### Your task:
From the records below, transcribe only the lines running from the one with "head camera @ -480" through the one with "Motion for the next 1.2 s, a". Keep both of those end lines.

Dataset entries
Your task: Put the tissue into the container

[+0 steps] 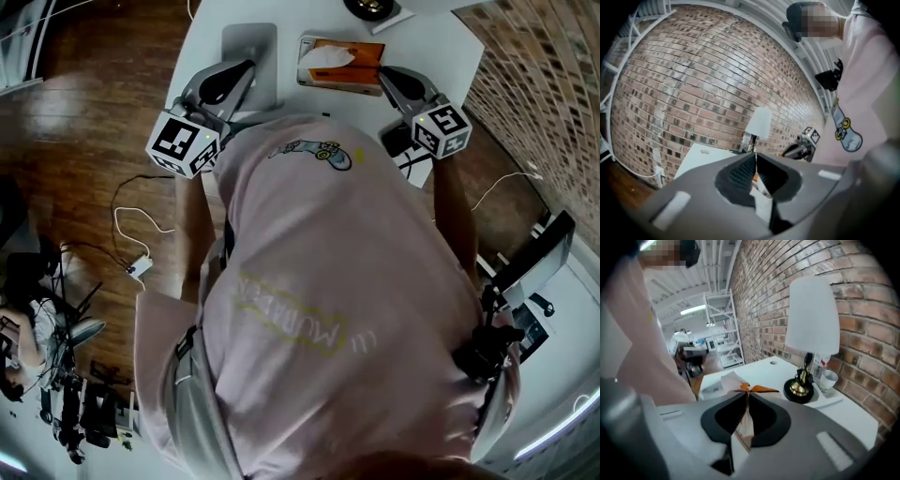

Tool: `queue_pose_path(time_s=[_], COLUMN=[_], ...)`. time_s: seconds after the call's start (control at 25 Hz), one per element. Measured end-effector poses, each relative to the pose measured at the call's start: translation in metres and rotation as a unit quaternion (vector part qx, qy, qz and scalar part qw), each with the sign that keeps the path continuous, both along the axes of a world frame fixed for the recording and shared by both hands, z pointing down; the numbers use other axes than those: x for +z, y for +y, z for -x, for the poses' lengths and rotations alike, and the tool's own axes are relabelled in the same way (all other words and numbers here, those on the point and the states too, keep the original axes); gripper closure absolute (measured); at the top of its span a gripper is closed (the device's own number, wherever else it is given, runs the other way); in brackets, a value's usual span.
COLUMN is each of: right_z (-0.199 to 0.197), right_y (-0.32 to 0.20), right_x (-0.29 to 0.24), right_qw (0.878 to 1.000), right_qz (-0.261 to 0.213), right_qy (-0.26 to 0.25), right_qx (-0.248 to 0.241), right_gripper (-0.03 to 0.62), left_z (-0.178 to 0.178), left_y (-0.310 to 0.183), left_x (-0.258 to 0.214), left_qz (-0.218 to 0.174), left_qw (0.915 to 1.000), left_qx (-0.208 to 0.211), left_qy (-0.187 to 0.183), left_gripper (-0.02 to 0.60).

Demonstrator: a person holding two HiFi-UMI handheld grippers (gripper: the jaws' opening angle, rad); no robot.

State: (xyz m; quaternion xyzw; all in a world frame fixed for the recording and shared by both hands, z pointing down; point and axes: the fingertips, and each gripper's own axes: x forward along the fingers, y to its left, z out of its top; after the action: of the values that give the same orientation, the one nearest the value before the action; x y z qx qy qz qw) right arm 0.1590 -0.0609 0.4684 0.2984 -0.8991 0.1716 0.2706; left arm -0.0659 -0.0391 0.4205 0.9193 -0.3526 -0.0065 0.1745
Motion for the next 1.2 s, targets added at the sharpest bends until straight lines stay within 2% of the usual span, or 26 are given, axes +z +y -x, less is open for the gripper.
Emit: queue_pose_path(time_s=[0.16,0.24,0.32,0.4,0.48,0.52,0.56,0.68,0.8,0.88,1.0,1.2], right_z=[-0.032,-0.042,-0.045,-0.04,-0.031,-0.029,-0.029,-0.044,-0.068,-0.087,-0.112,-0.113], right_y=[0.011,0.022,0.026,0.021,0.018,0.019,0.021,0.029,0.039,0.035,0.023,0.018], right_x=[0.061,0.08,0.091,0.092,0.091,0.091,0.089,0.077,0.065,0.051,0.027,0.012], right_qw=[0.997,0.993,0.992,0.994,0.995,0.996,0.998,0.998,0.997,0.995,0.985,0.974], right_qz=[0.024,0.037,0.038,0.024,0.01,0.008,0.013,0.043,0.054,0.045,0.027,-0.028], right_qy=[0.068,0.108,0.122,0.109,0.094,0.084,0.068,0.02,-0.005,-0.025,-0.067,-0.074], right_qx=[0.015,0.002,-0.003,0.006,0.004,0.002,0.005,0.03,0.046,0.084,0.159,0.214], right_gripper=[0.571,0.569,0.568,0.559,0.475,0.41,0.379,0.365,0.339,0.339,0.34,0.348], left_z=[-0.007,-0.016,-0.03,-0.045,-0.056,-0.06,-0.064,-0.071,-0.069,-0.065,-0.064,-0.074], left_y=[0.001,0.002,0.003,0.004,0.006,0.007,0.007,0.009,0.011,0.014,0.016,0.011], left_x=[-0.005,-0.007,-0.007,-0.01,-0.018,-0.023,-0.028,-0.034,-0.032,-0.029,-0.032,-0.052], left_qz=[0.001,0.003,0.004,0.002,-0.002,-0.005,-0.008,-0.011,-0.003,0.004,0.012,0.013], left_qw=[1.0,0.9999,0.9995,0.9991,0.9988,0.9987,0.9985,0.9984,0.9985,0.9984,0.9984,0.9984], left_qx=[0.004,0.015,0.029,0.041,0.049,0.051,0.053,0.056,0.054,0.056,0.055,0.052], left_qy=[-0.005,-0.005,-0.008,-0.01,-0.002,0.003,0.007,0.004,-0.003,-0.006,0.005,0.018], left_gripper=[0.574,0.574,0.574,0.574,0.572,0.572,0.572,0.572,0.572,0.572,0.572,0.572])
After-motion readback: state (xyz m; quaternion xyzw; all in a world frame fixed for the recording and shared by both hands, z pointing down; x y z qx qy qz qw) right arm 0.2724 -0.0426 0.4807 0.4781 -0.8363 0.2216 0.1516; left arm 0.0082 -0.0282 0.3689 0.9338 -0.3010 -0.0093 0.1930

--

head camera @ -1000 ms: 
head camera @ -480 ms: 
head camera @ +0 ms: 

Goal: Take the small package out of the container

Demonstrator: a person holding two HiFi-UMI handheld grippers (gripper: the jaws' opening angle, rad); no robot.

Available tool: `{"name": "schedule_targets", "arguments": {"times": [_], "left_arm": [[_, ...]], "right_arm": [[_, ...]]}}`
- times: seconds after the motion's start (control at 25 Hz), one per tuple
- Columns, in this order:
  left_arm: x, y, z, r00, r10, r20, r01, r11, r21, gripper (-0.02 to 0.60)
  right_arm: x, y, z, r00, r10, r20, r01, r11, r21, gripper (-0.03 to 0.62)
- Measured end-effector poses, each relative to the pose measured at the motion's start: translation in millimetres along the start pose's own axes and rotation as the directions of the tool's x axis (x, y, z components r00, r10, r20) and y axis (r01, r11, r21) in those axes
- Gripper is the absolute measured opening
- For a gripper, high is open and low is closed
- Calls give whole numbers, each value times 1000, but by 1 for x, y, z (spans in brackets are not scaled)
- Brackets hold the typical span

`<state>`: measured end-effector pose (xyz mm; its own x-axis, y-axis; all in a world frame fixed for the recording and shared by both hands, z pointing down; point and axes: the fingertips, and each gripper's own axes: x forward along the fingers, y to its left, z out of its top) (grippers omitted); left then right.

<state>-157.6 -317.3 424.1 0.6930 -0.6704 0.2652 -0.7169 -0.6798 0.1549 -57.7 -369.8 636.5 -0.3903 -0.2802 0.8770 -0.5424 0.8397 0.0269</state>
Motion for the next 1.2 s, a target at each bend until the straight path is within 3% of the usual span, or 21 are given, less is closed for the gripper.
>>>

### Task response:
head camera @ -480 ms: 
head camera @ +0 ms: 

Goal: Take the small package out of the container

Demonstrator: a person holding two HiFi-UMI handheld grippers (gripper: the jaws' opening angle, rad); no robot.

Available tool: `{"name": "schedule_targets", "arguments": {"times": [_], "left_arm": [[_, ...]], "right_arm": [[_, ...]]}}`
- times: seconds after the motion's start (control at 25 Hz), one per tuple
- Columns, in this order:
  left_arm: x, y, z, r00, r10, r20, r01, r11, r21, gripper (-0.02 to 0.60)
  right_arm: x, y, z, r00, r10, r20, r01, r11, r21, gripper (-0.03 to 0.62)
- Measured end-effector poses, each relative to the pose measured at the motion's start: translation in millimetres along the start pose's own axes and rotation as the directions of the tool's x axis (x, y, z components r00, r10, r20) and y axis (r01, r11, r21) in those axes
- Gripper is the absolute measured opening
- For a gripper, high is open and low is closed
- Calls give whole numbers, each value times 1000, but by 1 for x, y, z (spans in brackets are not scaled)
- Brackets hold the typical span

`<state>`: measured end-effector pose (xyz mm; its own x-axis, y-axis; all in a world frame fixed for the recording and shared by both hands, z pointing down; point and axes: the fingertips, and each gripper's own axes: x forward along the fingers, y to its left, z out of its top) (grippers omitted); left then right.

<state>-157.6 -317.3 424.1 0.6930 -0.6704 0.2652 -0.7169 -0.6798 0.1549 -57.7 -369.8 636.5 -0.3903 -0.2802 0.8770 -0.5424 0.8397 0.0269</state>
Motion for the next 1.2 s, a target at each bend until the straight path is within 3% of the usual span, or 21 are given, less is closed for the gripper.

There's no more to the output.